His Chilean-born father worked as a plumber, carpenter and deckhand, while his mother was principal of the ship’s school and worked in the bookstore.

“They really followed their gut and chose to do something. They sold their house; I guess, in gambling terms, they went all-in,” he says. “Experiencing so much travel, and growing up knowing they were willing to risk it all for what they believed in, when I decided to do what I do, it made me think this was something that was possible.”

Fernandez first became exposed to hip hop music after the family left the ship and moved to Texas.

“It was actually a really small town that was very segregated and predominantly African-American and Latino. This would have been the early ’90s and hip hop was just making its way onto radio,” he says. “Right away, my brother and I really enjoyed it. This was in the era before downloading, and we’d sit there for hours every day and put cassettes into my dad’s radio and just record songs off the radio and make our own little mixed tapes and stuff.”

Following a move to Regina, Saskatchewan, Fernandez began to learn more about the art form through a friend’s older brother, who worked at an HMV store and introduced him to rap luminaries such as A Tribe Called Quest and the Wu-Tang Clan.

“I just slowly started getting surrounded by people who liked this music and learned much more about it, to the point that we were doing music presentations in Grade 8 and 9 that were based around the Wu-Tang, which on the prairies is kind of a funny thought.”

Part of hip hop’s appeal to him was its roots in poverty, with a messages that promoted anti-government ideas.

“I think what originally sparked that was my dad explaining to me the dictatorship that happened with Pinochet in Chile,” Fernandez says. “When he was first telling me, I didn’t understand that, because when you’re only exposed to so much, especially living on a ship, you don’t see it.

“What I didn’t realize was that the reason we were in a lot of these places was due to politics and wars and things that were happening. So in the messages I send, there’s always a bit of that, but I wouldn’t quite consider myself an activist or anything.”

Aside from his musical interests, visual art – especially graffiti – has long held a parallel fascination for Fernandez.

“My first taste of graffiti was really seeing political stuff in all these different countries. Around presidential elections, or when people were mad about something, you’d see all this graffiti everywhere from alleyways to the roofs of the houses.”

In the United States he became more exposed to the street culture side of graffiti.

“I’ve always had an interest in pop culture and things like that, especially with hip hop, so I’ve been painting a lot of that,” he says. “But as time progresses, I think it’s important to involve more of a message in all of my art. Considering what’s going on in the world, just how crazy everything is at this time, that’s probably the next phase.”

In the meantime, apart from a recording and international touring career that has paired him up with some of hip hop’s top names, Def3 has also earned a reputation for his public art, with commissions in Canada and abroad.

“I really like the actual art form.
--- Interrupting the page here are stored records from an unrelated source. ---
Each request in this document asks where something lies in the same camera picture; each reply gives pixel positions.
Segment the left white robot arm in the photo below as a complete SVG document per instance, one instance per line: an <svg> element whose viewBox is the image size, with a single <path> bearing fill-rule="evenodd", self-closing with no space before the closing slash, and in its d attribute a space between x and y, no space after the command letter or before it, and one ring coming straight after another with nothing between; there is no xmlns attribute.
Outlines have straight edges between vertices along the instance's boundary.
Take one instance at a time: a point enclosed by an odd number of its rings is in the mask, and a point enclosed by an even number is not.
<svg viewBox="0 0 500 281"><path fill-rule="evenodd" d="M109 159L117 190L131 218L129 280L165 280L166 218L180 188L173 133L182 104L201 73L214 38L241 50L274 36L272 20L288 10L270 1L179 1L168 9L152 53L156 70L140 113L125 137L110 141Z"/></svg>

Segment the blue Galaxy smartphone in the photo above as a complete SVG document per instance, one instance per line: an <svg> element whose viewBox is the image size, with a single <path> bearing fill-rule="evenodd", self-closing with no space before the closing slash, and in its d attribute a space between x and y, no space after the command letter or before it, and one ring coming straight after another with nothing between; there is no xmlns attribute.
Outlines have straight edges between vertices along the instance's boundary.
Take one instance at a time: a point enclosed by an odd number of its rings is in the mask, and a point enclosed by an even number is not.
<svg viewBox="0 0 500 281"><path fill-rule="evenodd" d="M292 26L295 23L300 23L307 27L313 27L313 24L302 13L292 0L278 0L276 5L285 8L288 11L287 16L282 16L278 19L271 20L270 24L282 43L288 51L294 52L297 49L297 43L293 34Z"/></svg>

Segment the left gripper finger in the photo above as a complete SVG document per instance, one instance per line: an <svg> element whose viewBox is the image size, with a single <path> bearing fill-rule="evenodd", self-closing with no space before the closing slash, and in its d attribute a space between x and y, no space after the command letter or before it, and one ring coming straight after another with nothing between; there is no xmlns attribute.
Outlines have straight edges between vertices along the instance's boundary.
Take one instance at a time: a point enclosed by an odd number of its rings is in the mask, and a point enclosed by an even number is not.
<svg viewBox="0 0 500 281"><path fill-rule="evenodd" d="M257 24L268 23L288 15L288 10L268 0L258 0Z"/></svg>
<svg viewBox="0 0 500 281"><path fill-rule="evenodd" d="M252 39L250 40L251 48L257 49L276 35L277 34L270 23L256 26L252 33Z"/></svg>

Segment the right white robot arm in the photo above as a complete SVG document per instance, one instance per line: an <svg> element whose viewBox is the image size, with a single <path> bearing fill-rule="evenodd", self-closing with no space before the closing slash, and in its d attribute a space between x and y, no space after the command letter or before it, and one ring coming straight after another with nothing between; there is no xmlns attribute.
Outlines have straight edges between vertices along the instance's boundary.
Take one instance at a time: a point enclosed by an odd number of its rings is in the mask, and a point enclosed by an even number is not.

I like using a can, I like free-handing things, I like the techniques that are used within it,” he says. “It’s your own personal journey, the same as music. You kind of create art for people to have their own interpretation of what you’re making, but there’s always going to be this underground element of it, and that is what I feel is the core.”

His next big visual project is a huge mural outside a bar in downtown Regina.

“We’re painting that whole alley from top to bottom. It’s a two-floor building that’s probably about 130 feet long. That will be one of the biggest projects I’ve done, other than a grocery store here that I painted in 2011.”

When he comes north this weekend, though, it will be to share his hip hop stylings at the Dawson City Music Fest, not his dexterity with a spray can. Examples of his music and art can be found at www.Def3.com.